__WHAT YOU ARE ASKED TO DO__.
Go through the listing that follows and write it out exactly. Drop the pictures.

__SUPPLIED DATA__.
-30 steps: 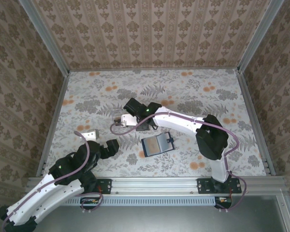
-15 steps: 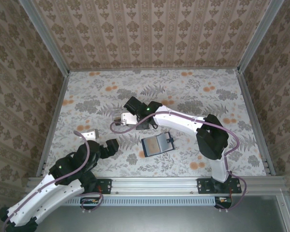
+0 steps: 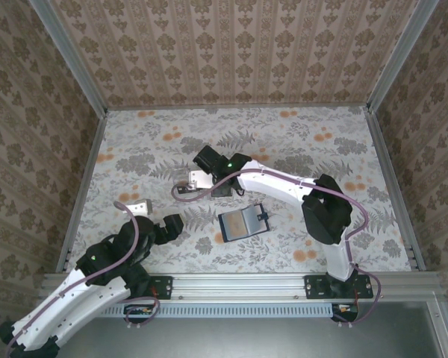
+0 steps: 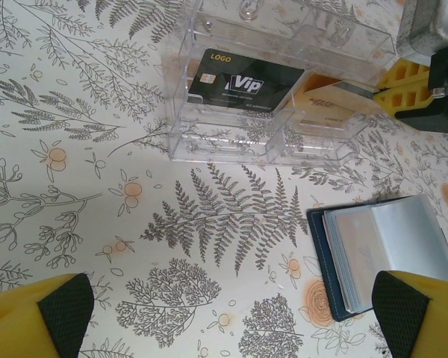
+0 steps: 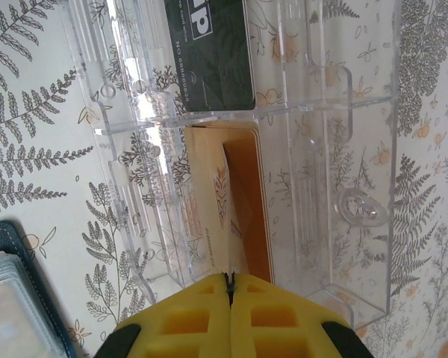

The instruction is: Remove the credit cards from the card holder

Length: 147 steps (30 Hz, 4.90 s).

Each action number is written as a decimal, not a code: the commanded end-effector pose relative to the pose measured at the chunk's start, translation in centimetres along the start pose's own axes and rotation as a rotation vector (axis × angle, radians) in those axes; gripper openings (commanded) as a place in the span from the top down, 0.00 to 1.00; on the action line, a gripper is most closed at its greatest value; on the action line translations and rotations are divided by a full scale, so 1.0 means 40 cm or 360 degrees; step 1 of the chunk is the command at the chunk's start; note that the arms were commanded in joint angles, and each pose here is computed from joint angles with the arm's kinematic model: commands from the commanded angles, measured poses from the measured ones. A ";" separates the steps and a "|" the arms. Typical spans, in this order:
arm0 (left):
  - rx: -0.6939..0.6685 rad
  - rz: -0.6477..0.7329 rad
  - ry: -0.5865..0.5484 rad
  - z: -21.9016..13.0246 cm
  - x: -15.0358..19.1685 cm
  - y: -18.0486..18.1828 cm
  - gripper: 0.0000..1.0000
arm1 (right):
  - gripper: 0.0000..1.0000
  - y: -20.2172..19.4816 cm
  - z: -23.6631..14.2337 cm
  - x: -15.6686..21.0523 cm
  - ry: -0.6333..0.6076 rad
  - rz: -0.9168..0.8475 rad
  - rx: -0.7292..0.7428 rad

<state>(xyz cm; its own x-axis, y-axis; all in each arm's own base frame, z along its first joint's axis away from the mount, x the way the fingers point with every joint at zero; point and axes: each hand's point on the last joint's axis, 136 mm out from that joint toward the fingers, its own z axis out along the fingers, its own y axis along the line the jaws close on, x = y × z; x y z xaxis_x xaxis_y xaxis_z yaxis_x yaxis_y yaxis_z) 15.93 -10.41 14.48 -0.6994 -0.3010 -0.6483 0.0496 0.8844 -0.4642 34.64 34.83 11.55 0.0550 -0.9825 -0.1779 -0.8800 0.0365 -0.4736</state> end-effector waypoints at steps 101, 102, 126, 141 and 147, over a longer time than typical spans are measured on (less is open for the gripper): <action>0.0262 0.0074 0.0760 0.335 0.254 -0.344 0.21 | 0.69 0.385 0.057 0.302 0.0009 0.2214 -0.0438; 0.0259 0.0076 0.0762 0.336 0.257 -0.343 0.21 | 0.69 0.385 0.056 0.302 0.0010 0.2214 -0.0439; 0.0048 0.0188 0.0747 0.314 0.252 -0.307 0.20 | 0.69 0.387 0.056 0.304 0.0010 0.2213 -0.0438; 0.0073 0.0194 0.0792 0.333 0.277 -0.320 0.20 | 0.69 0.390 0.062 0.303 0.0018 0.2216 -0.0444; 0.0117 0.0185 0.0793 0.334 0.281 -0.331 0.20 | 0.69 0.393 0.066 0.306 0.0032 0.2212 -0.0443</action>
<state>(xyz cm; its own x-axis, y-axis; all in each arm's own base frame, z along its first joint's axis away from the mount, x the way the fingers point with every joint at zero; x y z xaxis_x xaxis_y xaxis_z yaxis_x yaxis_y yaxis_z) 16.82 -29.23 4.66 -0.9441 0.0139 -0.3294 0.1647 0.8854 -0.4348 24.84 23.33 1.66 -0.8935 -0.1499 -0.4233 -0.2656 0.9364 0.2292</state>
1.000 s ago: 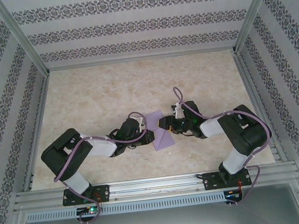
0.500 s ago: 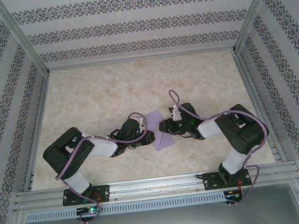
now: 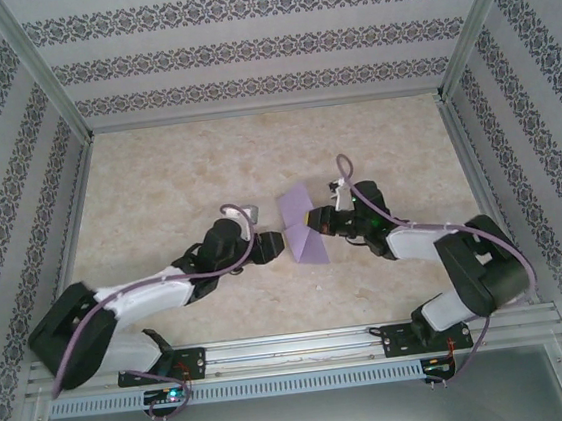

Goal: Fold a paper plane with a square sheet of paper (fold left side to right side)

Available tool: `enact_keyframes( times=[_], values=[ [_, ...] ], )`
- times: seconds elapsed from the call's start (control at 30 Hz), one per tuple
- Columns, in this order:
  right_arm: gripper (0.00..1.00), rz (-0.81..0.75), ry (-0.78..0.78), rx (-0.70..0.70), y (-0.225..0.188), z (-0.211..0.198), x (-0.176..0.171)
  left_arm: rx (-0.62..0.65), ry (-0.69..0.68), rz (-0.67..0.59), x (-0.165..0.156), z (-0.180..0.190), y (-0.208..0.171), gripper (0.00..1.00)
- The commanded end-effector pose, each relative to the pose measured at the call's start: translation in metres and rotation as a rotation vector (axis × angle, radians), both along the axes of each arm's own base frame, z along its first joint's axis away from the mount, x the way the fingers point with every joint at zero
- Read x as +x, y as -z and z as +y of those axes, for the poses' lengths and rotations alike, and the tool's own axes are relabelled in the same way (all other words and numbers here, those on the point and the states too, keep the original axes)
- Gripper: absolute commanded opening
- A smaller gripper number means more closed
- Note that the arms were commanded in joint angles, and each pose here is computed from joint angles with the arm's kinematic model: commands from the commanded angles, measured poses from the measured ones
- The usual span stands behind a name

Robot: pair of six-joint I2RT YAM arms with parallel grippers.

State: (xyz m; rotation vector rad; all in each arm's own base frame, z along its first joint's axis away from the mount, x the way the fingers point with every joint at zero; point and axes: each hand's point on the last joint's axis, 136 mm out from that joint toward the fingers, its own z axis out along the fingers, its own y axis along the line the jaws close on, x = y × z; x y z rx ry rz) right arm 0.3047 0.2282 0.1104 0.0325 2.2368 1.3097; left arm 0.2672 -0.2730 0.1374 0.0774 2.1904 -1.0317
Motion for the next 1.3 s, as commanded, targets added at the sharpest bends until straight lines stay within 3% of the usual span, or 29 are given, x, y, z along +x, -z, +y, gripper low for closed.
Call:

__RESULT__.
-30 steps: 
-15 steps: 
+0 steps: 
+0 steps: 
+0 steps: 

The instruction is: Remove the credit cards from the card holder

Length: 147 steps (30 Hz, 4.90 s).

Each action number is written as a decimal, not a code: the commanded end-effector pose relative to the pose measured at the chunk's start, translation in centimetres along the start pose's own axes and rotation as a rotation vector (axis × angle, radians) in those axes; gripper openings (commanded) as a place in the span from the top down, 0.00 to 1.00; on the action line, a gripper is most closed at its greatest value; on the action line translations and rotations are divided by a full scale, so 1.0 means 40 cm or 360 degrees; step 1 of the chunk is the command at the chunk's start; note that the arms were commanded in joint angles, and each pose here is computed from joint angles with the arm's kinematic model: commands from the commanded angles, measured poses from the measured ones. A ";" separates the steps and a "|" the arms. Typical spans, in this order:
arm0 (left):
  - rx: -0.6939..0.6685 rad
  - rz: -0.6477..0.7329 rad
  - ry: -0.5865..0.5484 rad
  - z: -21.9016..13.0246 cm
  - x: -15.0358..19.1685 cm
  - y: -18.0486..18.1828 cm
  - gripper: 0.0000..1.0000
arm1 (right):
  - gripper: 0.0000..1.0000
  - y: -20.2172..19.4816 cm
  - z: -23.6631..14.2337 cm
  - x: -15.6686..21.0523 cm
  - ry: -0.6333..0.6076 rad
  - rz: -0.9168..0.8475 rad
  - rx: -0.7292..0.7428 rad

<state>(xyz cm; its own x-axis, y-axis; all in each arm's own base frame, z along its first joint's axis away from the mount, x the way the fingers point with every joint at zero; point and axes: each hand's point on the last joint's axis, 136 mm out from that joint toward the fingers, its own z axis out along the fingers, its own y axis along the line the jaws close on, x = y × z; x y z xaxis_x xaxis_y xaxis_z yaxis_x yaxis_y yaxis_z) 15.93 -10.41 14.48 -0.6994 -0.3010 -0.6483 0.0496 0.8844 -0.4642 34.64 34.83 11.55 0.0550 -0.9825 -0.1779 -0.8800 0.0365 -0.4736</state> end-effector waypoints at steps 101, 102, 126, 141 and 147, over a longer time than typical spans are measured on (less is open for the gripper): <action>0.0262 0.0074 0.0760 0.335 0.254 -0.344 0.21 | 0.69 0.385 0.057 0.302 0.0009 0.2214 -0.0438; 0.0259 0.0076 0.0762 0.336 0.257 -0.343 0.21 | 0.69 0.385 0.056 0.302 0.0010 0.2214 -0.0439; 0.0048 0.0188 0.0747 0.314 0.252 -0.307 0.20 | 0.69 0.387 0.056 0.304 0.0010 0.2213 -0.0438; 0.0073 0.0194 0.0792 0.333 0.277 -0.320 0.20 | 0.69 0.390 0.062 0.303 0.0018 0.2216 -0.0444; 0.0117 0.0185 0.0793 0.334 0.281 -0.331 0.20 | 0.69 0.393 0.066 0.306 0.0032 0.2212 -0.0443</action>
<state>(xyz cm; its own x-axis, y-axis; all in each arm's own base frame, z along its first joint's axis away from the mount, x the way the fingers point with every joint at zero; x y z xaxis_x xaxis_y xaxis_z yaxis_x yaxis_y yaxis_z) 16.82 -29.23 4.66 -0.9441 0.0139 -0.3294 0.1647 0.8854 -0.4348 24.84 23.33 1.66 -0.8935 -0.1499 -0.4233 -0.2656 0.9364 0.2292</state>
1.000 s ago: 
0.500 s ago: 
now: 

Goal: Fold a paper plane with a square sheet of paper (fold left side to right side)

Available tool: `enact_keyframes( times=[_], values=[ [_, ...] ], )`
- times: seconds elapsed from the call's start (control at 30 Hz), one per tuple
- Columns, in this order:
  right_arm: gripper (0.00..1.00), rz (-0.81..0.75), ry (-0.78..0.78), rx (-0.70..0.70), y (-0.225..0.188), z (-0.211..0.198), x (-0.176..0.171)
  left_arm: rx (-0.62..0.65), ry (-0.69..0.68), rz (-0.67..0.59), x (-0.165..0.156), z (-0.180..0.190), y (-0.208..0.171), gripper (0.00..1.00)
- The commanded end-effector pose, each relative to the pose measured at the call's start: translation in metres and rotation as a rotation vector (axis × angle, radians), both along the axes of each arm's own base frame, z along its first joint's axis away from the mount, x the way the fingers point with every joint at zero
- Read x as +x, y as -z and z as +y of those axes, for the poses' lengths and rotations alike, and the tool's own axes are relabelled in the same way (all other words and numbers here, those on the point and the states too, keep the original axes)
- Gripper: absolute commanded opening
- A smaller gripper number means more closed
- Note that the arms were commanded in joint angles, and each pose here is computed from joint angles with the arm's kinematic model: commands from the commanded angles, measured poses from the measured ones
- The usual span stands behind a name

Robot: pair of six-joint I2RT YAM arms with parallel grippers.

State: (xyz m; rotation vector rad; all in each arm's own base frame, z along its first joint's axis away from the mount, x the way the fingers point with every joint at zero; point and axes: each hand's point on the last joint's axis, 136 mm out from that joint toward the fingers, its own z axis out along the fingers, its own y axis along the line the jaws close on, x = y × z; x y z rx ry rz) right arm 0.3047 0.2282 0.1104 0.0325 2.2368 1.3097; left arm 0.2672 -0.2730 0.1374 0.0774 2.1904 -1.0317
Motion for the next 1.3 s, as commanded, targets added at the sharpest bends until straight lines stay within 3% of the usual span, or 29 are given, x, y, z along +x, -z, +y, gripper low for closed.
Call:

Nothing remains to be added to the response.